Re: MMC_CAP_POWER_OFF_CARD, MMC_PM_KEEP_POWER - when to set

2012-05-24 Thread Guennadi Liakhovetski
Hi Ohad

On Thu, 24 May 2012, Ohad Ben-Cohen wrote:

 Hi Guennadi,
 
 On Thu, May 24, 2012 at 5:06 PM, Guennadi Liakhovetski
 g.liakhovet...@gmx.de wrote:
  Sorry, I mean - you don't know what card will be plugged in, so, you
  cannot know, whether that specific card and its driver can be safely
  powered off.
 
 We do know in certain cases, most commonly with wifi SDIO cards which
 are hardwired to the board.

Yes, exactly, in certain cases. And when it's not hard-wired?

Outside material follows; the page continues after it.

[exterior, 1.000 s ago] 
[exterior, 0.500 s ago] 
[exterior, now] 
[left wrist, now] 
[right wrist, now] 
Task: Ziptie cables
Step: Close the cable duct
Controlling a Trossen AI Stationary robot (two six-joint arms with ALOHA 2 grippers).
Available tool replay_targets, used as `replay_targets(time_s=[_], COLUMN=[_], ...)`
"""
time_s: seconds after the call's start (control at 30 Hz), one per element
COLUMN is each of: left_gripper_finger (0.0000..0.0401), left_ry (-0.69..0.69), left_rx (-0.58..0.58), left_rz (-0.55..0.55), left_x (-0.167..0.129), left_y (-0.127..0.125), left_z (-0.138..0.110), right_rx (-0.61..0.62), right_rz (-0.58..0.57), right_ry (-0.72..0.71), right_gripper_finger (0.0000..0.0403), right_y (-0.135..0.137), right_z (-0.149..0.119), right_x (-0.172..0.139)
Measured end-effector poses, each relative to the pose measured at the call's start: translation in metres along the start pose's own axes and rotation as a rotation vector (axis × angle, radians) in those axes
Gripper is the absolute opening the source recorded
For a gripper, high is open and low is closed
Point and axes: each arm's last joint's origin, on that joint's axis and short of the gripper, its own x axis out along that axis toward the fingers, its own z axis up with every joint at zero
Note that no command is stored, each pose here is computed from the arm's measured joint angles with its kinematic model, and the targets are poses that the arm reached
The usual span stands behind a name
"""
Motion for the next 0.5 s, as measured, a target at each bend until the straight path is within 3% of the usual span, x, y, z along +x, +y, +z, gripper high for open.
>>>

  Ok, I think, it's this: MMC_PM_KEEP_POWER is for system-wide suspend /
  resume, whereas MMC_CAP_POWER_OFF_CARD is for runtime PM. Am I right?
 
 MMC_CAP_POWER_OFF_CARD is used by SDIO runtime PM, but I won't
 classify it as runtime PM specific. It describes the hardware, and
 not inherently limited to a specific use case.

Ok

  that case, I think, they also should function similar
 
 Can you explain why ?

Because with pluggable cards one flag is not enough. I think, you need (1) 
board capability to switch power, and (2) driver's allowance to power the 
card down.

  - wouldn't it make
  sense to use MMC_CAP_POWER_OFF_CARD similar to MMC_PM_KEEP_POWER - as a
  static capability flag (meaning, whether the board is physically able to
  switch power) and a dynamic flag, that, say, an SDIO function driver could
  set if it knows, that it cannot handle runtime power switching properly?
 
 I'm not sure I'm following the reasoning.
 
 Can you explain what are you trying to solve ? Is there a specific
 problem you have in mind ?

The problem of hot-pluggable cards. One card / driver combination will 
support powering down at runtime, another one will not.

Thanks
Guennadi
---
Guennadi Liakhovetski, Ph.D.
Freelance Open-Source Software Developer
http://www.open-technology.de/
--
To unsubscribe from this list: send the line unsubscribe linux-mmc in
the body of a message to majord...@vger.kernel.org
More majordomo info at  http://vger.kernel.org/majordomo-info.html


Re: MMC_CAP_POWER_OFF_CARD, MMC_PM_KEEP_POWER - when to set

2012-05-24 Thread Ohad Ben-Cohen
Hi Guennadi,

On Thu, May 24, 2012 at 6:42 PM, Guennadi Liakhovetski
g.liakhovet...@gmx.de wrote:
 Yes, exactly, in certain cases. And when it's not hard-wired?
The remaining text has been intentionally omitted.